Battle-Tested Terraform Techniques: Advanced Patterns for Scaling Cloud Infrastructure

Table of Contents

    Dynamic Configuration Using YAML/JSON Files

    One of the most powerful yet underutilized features in Terraform is the ability to use external YAML or JSON files as input for dynamic resource creation. This technique, recommended by Google, offers a more flexible and maintainable approach to infrastructure management.

    The Basic Pattern

    When managing multiple environments or components, you can organize configurations into separate YAML files:

    .
    ├── terraform/
       ├── main.tf
       └── environments/
           ├── prod/
              ├── storage.yaml
              └── compute.yaml
           └── staging/
               ├── storage.yaml
               └── compute.yaml

    Here’s how the YAML files might look:

    # environments/prod/storage.yaml
    # buckets.yaml
    buckets:
      - name: production-logs
        location: US
        storage_class: STANDARD
        versioning: true
        lifecycle_rules:
          - action: Delete
            age: 90
      
      - name: backup-archive
        location: EU
        storage_class: COLDLINE
        versioning: false
        lifecycle_rules:
          - action: Delete
            age: 365

    And the terraform that consumes the *.yaml files:

    # main.tf
    locals {
      environments = toset(["prod", "staging"])
      
      # Find latest config file for each environment
      latest_storage_configs = {
        for env in local.environments : env => yamldecode(
          file(
            sort(fileset("${path.module}/environments/${env}", "storage_*.yaml"))[-1]
          )
        )
      }
    }
    
    resource "google_storage_bucket" "buckets" {
      for_each = merge([
        for env, config in local.storage_configs : {
          for bucket in config.buckets : "${env}-${bucket.name}-${config.timestamp}" => merge(bucket, {
            environment = env,
            deployment_timestamp = config.timestamp
          })
        }
      ]...)
    
      # Add a precondition to verify unique timestamps
      lifecycle {
        precondition {
          condition     = alltrue(local.check_timestamps)
          error_message = "All configuration files must have unique timestamps"
        }
      }
    
      name          = each.value.name
      location      = each.value.location
      storage_class = each.value.storage_class
    
      versioning {
        enabled = each.value.versioning
      }
    
      dynamic "lifecycle_rule" {
        for_each = each.value.lifecycle_rules
        content {
          condition {
            age = lifecycle_rule.value.age
          }
          action {
            type = lifecycle_rule.value.action
          }
        }
      }
    }

    Advantages of YAML Terraform Inputs

    1. Separation of Configuration and Logic: Configuration details are isolated from Terraform code, making both easier to maintain.
    2. Version Control Friendly: Changes to configurations are clearly visible in version control.
    3. Programmatic Updates: Easy to integrate with automation tools or CI/CD pipelines.
    4. Reduced Error Risk: Compared to maintaining large locals blocks, YAML provides better structure and validation.

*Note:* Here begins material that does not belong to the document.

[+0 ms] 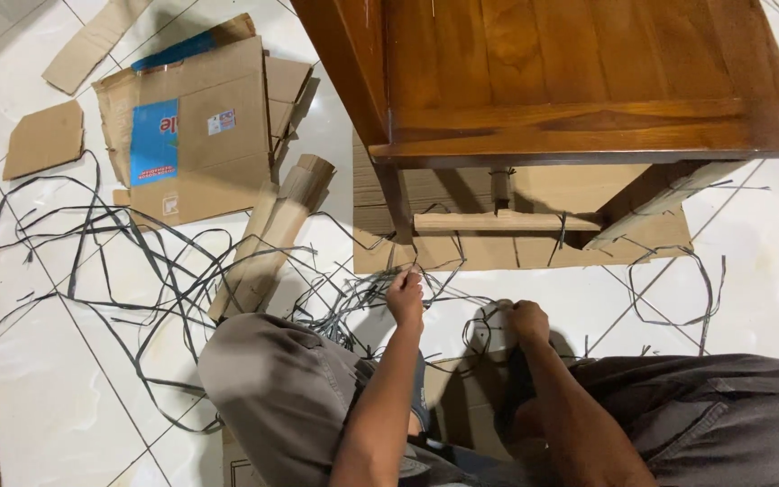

    Challenges and Solutions of YAML Terraform Inputs

    Input Validation

    You can implement validation in two ways:

    Using Preconditions:

    resource "google_storage_bucket" "buckets" {
      for_each = { for bucket in local.bucket_config.buckets : bucket.name => bucket }
    
      lifecycle {
        precondition {
          condition = contains(["US", "EU", "ASIA"], each.value.location)
          error_message = "Location must be one of: US, EU, ASIA"
        }
    
        precondition {
          condition = contains(["STANDARD", "NEARLINE", "COLDLINE"], each.value.storage_class)
          error_message = "Invalid storage class specified"
        }
      }
      # ... rest of resource configuration
    }

    Using Variable Validation:

    variable "bucket_config" {
      type = object({
        buckets = list(object({
          name          = string
          location      = string
          storage_class = string
          versioning    = bool
          lifecycle_rules = list(object({
            action = string
            age    = number
          }))
        }))
      })
    
      validation {
        condition = alltrue([
          for bucket in var.bucket_config.buckets :
          contains(["US", "EU", "ASIA"], bucket.location)
        ])
        error_message = "Invalid location specified in bucket configuration"
      }
    
      validation {
        condition = alltrue([
          for bucket in var.bucket_config.buckets :
          contains(["STANDARD", "NEARLINE", "COLDLINE"], bucket.storage_class)
        ])
        error_message = "Invalid storage class specified in bucket configuration"
      }
    }

    User Interface Considerations

    While YAML/JSON configuration offers flexibility, it can be challenging for users unfamiliar with these formats. Consider implementing:

    • A web form that generates valid YAML/JSON
    • CLI tools with interactive prompts
    • Schema documentation with examples
    • Pre-commit hooks for validation

    Best Practices

    1. Always include a schema file (e.g., JSON Schema) to document the expected structure
    2. Implement comprehensive validation at both the variable and resource level
    3. Provide example configurations for common use cases
    4. Consider building helper tools for configuration generation
    5. Use descriptive error messages in validations to guide users

    This pattern becomes particularly valuable in large-scale infrastructure where configuration changes are frequent and need to be managed systematically.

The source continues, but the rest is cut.